Your assignment:
Skip any image you find and restate the rest of the data word for word.
#### Given data
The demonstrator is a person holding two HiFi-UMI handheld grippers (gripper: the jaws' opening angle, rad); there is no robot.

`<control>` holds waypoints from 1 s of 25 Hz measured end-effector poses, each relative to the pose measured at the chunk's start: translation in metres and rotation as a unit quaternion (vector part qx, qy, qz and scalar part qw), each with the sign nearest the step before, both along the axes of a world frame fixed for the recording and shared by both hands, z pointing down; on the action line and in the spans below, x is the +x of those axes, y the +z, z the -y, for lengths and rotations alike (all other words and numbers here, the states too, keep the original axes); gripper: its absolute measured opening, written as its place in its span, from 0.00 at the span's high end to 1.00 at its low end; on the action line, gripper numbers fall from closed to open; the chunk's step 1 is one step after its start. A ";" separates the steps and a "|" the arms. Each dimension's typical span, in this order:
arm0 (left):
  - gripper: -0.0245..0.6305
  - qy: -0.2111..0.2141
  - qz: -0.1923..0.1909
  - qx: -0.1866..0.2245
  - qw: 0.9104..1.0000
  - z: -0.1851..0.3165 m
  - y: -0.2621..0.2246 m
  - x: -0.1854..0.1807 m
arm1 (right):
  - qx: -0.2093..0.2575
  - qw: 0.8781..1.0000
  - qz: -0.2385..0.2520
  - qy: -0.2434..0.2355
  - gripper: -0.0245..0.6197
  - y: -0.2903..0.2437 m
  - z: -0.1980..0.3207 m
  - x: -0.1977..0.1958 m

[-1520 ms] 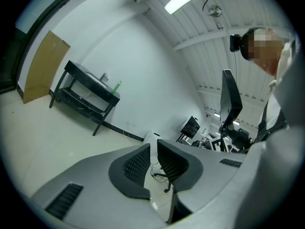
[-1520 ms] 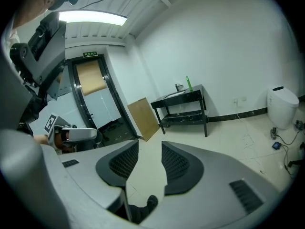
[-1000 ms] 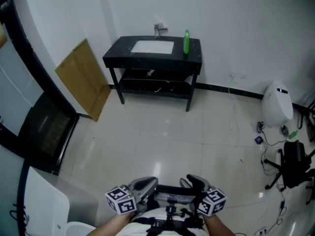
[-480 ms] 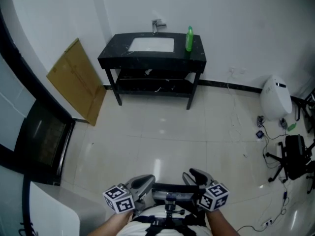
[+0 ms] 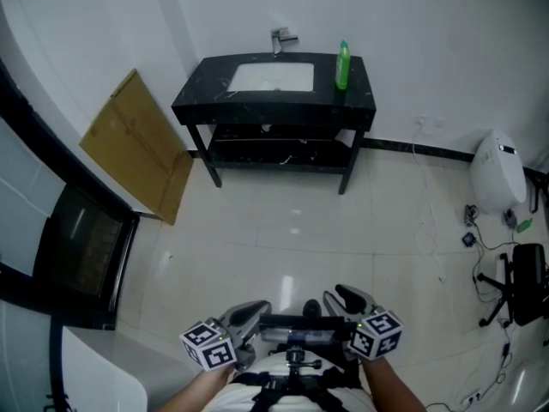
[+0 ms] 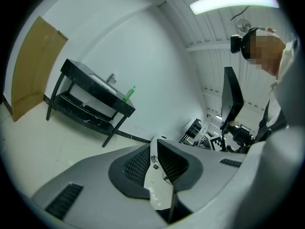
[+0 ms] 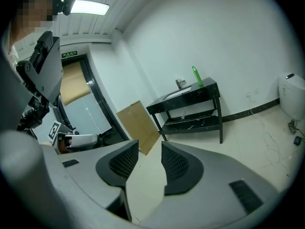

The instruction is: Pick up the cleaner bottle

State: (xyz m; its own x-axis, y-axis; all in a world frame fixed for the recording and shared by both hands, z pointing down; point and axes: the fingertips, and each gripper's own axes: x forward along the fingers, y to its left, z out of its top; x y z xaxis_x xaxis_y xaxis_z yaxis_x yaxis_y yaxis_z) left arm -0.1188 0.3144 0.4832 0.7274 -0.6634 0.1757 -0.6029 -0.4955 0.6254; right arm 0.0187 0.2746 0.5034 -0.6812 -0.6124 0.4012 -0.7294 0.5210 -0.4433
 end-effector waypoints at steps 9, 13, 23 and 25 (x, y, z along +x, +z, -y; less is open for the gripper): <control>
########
Task solution:
The demonstrator is a person holding two HiFi-UMI handheld grippers (gripper: the jaws' opening angle, rad); there is no robot.

`<control>` holds waypoints from 1 s of 25 Hz measured end-effector poses, each relative to the pose measured at the chunk's start: translation in metres and rotation as a unit quaternion (vector part qx, qy, qz and scalar part qw), each with the sign nearest the step before, both along the axes of a world frame fixed for the recording and shared by both hands, z pointing down; on the action line and in the spans below, x is the +x of those axes, y the +z, z the -y, for lengths and rotations alike (all other words and numbers here, the states too, keep the original axes); gripper: its absolute measured opening, written as its place in its span, from 0.00 at the span's high end to 1.00 at its low end; on the action line, gripper numbers fall from closed to open; the chunk's step 1 is one step after its start. A ";" separates the steps and a "|" the arms. Each dimension's typical span, in this order:
arm0 (left):
  - gripper: -0.0245..0.6305
  - qy: -0.2111..0.2141
  - qz: -0.1923..0.1909
  - qx: -0.1866..0.2245
  - qw: 0.9104..1.0000
  - z: -0.1851..0.3165 m
  - y: -0.2621..0.2246 m
  - x: -0.1854..0.1807 m
arm1 (right):
  - qx: -0.2093..0.2575
  - qw: 0.8781..1.0000
  - qz: -0.2385..0.2520
  - qy: -0.2434..0.2355
  - gripper: -0.0245..0.6197
  - y: -0.2903..0.2437 m
  - z: -0.1980..0.3207 m
  - x: -0.1977..0.1958 m

[-1520 ms] 
[-1520 ms] 
[-1000 ms] 
[-480 ms] 
[+0 ms] 
[+0 ms] 
[+0 ms] 

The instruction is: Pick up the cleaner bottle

State: (xyz m; its own x-axis, y-axis; all in a world frame fixed for the recording and shared by both hands, z pointing down; point and axes: the fingertips, and each gripper's own axes: x forward along the fingers, y to its left, z out of its top; x y z xaxis_x xaxis_y xaxis_z yaxis_x yaxis_y yaxis_z) left arm -0.1188 0.3144 0.4832 0.7274 -0.6634 0.1757 -0.6029 -0.4955 0.6254; right arm 0.0187 0.2746 0.5034 -0.6812 -0.6124 0.4012 -0.7294 0.5210 -0.4433
 end-effector waypoints at steps 9, 13, 23 and 25 (x, y, z along +x, +z, -y; less is open for the gripper): <control>

For this exercise, nothing further remains to be done.